The gap between the height of the centre columns (apparent supply) and the red columns (SGE withdrawals) is something that will be discussed in a following post.
A legitimate reason that explains part of the difference (SGE withdrawals – GFMS demand) is stock inventory change. There is always gold in transit from being withdrawn from SGE vaults by jewelry and industrial fabricators to being sold at retail level. This is wholesale stock inventory is not being counted by GFMS as demand as this is likely hedged in the futures market and thus has no net effect on the gold price. Stock inventory change can’t make up the full difference between SGE withdrawals and consumer gold demand, but is part of distortion.
In 2013 GFMS wrote me net investment is solely stock inventory change. Of course this can’t be true. When confronting them with all the evidence I had collected they wrote me:
We have checked with our Data Specialist and confirmed that we use a different methodology. Total Chinese demand used by Thomson Reuters GFMS only include jewelry, physical bullion bars/coins and all industrial demand. Any stock movement change (which is essentially the item 6 net investment) will not be included as underlying demand.
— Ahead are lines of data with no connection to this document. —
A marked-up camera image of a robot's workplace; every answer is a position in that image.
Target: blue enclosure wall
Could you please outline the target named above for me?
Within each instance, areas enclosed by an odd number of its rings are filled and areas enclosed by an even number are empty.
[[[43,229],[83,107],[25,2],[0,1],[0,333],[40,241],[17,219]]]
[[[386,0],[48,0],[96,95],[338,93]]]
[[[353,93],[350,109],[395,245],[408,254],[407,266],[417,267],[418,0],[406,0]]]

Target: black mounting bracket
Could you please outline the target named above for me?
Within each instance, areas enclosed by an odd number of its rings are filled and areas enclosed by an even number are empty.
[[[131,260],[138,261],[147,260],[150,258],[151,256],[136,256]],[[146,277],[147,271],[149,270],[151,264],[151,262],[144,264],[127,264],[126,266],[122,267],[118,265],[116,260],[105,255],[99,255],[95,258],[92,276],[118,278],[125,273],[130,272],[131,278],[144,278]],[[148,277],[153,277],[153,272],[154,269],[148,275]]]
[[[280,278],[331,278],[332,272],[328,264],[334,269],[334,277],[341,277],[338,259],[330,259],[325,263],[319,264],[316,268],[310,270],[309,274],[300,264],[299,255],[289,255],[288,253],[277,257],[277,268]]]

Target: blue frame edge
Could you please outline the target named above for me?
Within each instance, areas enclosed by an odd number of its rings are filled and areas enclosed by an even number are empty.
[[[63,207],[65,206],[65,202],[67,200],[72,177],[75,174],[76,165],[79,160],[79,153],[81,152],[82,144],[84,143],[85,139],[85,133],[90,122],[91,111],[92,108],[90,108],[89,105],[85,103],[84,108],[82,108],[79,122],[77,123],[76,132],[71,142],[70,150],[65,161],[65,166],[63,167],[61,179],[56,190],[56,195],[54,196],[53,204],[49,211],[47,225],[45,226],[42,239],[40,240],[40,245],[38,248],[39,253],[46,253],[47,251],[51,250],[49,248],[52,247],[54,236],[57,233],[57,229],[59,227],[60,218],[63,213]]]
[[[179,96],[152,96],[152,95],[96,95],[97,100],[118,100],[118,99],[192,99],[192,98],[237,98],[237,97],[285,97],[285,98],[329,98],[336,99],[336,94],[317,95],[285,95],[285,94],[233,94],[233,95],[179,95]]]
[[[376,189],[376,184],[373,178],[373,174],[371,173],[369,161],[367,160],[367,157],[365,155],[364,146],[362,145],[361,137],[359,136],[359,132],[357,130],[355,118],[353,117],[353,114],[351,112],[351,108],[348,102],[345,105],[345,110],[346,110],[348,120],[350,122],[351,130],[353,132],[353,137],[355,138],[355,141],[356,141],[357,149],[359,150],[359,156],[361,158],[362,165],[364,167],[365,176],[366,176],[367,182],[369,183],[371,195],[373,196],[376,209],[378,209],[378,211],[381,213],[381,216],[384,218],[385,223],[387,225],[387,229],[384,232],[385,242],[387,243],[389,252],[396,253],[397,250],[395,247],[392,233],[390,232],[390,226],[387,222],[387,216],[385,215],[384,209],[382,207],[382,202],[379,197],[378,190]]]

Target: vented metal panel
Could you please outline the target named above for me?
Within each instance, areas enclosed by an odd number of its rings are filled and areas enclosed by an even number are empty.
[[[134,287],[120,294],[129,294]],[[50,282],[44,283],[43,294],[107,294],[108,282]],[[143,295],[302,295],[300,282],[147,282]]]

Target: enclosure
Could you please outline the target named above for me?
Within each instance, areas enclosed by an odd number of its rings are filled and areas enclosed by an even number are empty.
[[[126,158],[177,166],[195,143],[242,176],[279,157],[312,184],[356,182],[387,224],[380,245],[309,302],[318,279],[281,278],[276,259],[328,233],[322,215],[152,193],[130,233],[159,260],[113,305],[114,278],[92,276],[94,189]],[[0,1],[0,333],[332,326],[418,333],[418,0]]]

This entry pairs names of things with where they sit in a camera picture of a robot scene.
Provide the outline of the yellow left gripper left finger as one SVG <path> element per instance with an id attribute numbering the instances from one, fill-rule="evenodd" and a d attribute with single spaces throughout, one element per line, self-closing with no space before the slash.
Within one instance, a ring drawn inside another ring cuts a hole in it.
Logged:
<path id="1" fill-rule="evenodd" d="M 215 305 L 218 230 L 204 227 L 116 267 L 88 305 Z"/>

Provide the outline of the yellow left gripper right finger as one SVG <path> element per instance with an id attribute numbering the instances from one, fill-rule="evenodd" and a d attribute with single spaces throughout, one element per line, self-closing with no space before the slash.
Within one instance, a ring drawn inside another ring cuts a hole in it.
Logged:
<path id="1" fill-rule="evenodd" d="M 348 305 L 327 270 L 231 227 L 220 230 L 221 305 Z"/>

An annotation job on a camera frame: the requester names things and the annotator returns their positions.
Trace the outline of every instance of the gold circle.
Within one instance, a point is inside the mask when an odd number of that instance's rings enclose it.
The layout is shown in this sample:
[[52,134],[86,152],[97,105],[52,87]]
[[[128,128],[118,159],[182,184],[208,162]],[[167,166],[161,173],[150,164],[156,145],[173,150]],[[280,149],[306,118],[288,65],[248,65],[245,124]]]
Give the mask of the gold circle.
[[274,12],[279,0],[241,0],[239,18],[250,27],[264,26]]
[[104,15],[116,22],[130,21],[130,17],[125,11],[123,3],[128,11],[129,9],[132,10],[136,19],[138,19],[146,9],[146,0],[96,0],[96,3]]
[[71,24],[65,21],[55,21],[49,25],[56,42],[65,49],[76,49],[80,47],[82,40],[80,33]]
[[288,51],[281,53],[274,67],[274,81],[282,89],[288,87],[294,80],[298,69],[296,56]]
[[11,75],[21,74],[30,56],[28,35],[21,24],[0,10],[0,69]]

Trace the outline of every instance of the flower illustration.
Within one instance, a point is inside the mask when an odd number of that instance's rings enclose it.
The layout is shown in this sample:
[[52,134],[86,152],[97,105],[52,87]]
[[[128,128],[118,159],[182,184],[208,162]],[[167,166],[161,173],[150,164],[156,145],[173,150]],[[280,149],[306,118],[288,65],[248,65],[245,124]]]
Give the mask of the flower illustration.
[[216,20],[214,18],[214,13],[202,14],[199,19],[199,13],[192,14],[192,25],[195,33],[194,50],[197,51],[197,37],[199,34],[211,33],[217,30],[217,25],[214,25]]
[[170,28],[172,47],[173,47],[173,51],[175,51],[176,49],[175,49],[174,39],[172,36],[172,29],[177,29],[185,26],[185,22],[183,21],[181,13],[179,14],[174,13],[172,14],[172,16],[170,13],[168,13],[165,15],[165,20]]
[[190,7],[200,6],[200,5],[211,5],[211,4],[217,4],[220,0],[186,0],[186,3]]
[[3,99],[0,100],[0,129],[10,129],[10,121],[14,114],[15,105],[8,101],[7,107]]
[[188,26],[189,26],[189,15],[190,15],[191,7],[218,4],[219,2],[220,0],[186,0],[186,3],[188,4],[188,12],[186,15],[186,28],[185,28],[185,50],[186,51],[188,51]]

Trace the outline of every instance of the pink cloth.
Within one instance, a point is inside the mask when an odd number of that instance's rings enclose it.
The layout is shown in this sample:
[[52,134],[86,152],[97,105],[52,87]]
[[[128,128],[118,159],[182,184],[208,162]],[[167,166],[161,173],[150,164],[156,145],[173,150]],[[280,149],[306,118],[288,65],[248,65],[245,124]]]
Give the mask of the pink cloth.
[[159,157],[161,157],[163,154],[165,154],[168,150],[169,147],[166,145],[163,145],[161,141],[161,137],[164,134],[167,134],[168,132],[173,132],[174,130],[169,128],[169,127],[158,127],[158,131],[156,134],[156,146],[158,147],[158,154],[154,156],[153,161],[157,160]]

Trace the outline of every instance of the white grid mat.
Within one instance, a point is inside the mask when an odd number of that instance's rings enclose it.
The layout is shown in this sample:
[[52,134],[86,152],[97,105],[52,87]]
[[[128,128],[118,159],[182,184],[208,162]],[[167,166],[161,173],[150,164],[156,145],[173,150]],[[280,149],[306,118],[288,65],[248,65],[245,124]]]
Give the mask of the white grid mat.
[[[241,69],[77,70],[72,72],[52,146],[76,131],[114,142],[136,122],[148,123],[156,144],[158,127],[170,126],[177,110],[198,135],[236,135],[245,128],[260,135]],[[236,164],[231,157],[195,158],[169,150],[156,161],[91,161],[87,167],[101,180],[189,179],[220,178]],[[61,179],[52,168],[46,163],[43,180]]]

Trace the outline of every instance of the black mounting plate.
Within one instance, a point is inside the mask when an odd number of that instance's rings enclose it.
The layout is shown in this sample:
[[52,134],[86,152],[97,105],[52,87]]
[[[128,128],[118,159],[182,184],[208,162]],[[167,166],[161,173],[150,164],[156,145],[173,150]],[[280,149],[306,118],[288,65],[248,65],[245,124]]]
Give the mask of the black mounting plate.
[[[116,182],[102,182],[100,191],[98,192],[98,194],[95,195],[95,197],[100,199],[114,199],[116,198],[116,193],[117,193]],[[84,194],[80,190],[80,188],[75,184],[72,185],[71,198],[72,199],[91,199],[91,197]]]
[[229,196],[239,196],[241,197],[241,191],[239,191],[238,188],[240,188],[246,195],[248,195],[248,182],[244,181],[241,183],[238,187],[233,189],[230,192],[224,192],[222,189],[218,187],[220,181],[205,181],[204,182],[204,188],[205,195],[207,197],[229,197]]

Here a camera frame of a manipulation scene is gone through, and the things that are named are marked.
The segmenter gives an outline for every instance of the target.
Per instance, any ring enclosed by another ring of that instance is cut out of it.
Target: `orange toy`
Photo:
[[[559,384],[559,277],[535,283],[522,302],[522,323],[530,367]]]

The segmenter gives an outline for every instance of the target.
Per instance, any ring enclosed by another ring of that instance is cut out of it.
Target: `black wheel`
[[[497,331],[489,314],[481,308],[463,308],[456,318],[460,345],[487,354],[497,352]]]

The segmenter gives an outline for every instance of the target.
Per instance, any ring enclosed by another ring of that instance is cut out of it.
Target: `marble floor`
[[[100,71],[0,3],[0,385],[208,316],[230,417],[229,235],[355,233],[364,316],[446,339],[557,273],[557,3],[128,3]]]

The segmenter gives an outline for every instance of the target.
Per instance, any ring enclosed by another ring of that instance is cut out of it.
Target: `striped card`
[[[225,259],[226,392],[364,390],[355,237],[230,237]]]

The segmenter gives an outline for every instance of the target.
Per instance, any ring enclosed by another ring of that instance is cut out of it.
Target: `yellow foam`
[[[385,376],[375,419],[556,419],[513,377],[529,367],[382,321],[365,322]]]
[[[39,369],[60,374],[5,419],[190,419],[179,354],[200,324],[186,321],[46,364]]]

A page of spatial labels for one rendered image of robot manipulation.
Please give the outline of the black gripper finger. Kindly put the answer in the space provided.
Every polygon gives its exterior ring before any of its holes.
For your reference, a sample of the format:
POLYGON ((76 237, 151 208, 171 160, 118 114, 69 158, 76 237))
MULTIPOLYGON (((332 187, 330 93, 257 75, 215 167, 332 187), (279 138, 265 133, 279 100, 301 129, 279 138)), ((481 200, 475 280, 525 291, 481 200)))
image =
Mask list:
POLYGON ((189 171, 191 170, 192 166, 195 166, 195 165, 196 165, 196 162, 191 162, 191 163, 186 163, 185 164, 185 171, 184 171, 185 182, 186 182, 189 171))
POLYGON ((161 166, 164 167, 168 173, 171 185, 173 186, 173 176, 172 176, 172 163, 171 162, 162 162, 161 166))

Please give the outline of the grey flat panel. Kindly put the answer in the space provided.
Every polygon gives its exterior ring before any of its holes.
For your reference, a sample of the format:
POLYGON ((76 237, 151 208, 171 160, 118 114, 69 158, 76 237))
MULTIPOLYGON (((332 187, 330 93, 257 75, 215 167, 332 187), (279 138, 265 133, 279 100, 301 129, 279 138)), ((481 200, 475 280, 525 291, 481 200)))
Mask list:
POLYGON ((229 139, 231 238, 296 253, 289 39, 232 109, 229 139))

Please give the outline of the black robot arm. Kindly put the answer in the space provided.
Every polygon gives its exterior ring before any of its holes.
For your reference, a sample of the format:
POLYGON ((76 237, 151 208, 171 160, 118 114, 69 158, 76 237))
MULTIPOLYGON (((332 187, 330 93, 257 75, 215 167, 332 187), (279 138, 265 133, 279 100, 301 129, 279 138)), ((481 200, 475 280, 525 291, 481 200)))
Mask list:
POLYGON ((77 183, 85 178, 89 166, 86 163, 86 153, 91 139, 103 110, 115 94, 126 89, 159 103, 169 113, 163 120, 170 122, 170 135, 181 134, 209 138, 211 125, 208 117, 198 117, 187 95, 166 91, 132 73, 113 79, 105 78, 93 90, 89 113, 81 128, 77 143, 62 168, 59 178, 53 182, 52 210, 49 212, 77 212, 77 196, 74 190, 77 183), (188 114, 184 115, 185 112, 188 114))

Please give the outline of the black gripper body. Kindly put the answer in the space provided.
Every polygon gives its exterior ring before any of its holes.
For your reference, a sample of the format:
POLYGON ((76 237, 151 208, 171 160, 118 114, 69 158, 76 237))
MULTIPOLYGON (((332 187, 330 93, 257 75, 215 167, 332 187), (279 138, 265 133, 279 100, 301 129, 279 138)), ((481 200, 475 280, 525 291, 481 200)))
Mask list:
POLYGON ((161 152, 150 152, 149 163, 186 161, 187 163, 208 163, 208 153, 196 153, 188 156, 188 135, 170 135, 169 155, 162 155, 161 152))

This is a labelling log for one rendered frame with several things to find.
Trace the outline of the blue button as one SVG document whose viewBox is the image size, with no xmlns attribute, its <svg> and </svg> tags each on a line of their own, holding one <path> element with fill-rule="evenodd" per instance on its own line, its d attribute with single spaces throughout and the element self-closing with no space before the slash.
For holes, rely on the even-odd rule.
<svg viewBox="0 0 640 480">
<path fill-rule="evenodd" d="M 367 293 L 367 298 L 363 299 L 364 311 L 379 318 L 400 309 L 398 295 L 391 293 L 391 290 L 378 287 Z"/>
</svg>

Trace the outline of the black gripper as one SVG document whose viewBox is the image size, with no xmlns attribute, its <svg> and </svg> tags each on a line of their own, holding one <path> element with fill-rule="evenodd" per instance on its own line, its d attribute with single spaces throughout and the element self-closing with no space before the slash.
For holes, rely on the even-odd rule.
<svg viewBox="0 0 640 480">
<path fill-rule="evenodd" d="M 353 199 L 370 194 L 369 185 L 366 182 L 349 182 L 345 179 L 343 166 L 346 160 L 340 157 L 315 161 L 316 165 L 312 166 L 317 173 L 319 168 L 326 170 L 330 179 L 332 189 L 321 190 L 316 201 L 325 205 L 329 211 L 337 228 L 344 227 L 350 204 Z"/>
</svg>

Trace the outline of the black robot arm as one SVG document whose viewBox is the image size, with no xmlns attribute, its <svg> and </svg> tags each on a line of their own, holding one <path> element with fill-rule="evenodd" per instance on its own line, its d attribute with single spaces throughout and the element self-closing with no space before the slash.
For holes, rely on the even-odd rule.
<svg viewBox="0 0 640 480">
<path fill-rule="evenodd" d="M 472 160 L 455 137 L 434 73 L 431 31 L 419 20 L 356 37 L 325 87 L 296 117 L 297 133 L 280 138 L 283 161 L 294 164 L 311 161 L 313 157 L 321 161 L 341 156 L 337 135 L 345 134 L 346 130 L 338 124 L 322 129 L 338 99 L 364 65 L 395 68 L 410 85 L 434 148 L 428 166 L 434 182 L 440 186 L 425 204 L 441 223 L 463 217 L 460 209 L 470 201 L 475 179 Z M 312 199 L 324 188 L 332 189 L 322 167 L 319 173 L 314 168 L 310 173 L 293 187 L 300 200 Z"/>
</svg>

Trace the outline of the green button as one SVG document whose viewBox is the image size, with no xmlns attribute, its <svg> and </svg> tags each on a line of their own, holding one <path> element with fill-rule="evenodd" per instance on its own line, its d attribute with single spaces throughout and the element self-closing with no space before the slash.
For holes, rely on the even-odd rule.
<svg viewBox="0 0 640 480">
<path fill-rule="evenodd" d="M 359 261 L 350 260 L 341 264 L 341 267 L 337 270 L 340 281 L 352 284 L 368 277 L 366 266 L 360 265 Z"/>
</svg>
So according to you net investment is “stock movement change”? This would be gold added to the stocks from jewelers, the mint, industrial companies, etc? (this is a few hundred tons each year!)
That’s correct based on the resolution provided by our data specialist.
The World Gold Council (WGC) has tried to explain the difference in two reports released in 2014 dedicated to the Chinese gold market, which both contained fallacious and self-contradictory statements. Up until now the WGC and GFMS have presented very weak arguments that should explain the difference.
For this post we’ll wrap it up. In short, there are several metrics to measure Chinese gold demand:
- Gold sold at retail level = GFMS gold demand
- Import + mine = net gold added to Chinese (non-government) reserves
- Import + mine + scrap = the lowest measure of Chinese gold demand
- Import + mine + scrap + disinvestment = true Chinese gold demand
- SGE withdrawals = total wholesale gold demand
SGE chairman, Xu Luode, said at the LBMA conference in 2014 [brackets added by me]
Last year , China imported 1,540 tonnes of gold. Such imports, together with the 430 tonnes of gold we produced ourselves, means that we have, in effect, supplied approximately 2,000 tonnes of gold last year.
The 2,000 tonnes of gold were consumed by consumers in China. Of course, we all know that the Chinese ‘dama’ [middle-aged women] accounts for a significant proportion in purchasing gold. So last year, our gold exchange’s inventory reduced by nearly 2,200 tonnes, of which 200 tonnes was recycled gold.
Typically, Xu likes to measure import + mine as Chinese gold demand as this is the amount of gold added to Chinese (non-government) reserves. I prefer to consider all metrics to have the best understanding of the Chinese domestic gold market and keep track by how much Chinese reserves are increasing.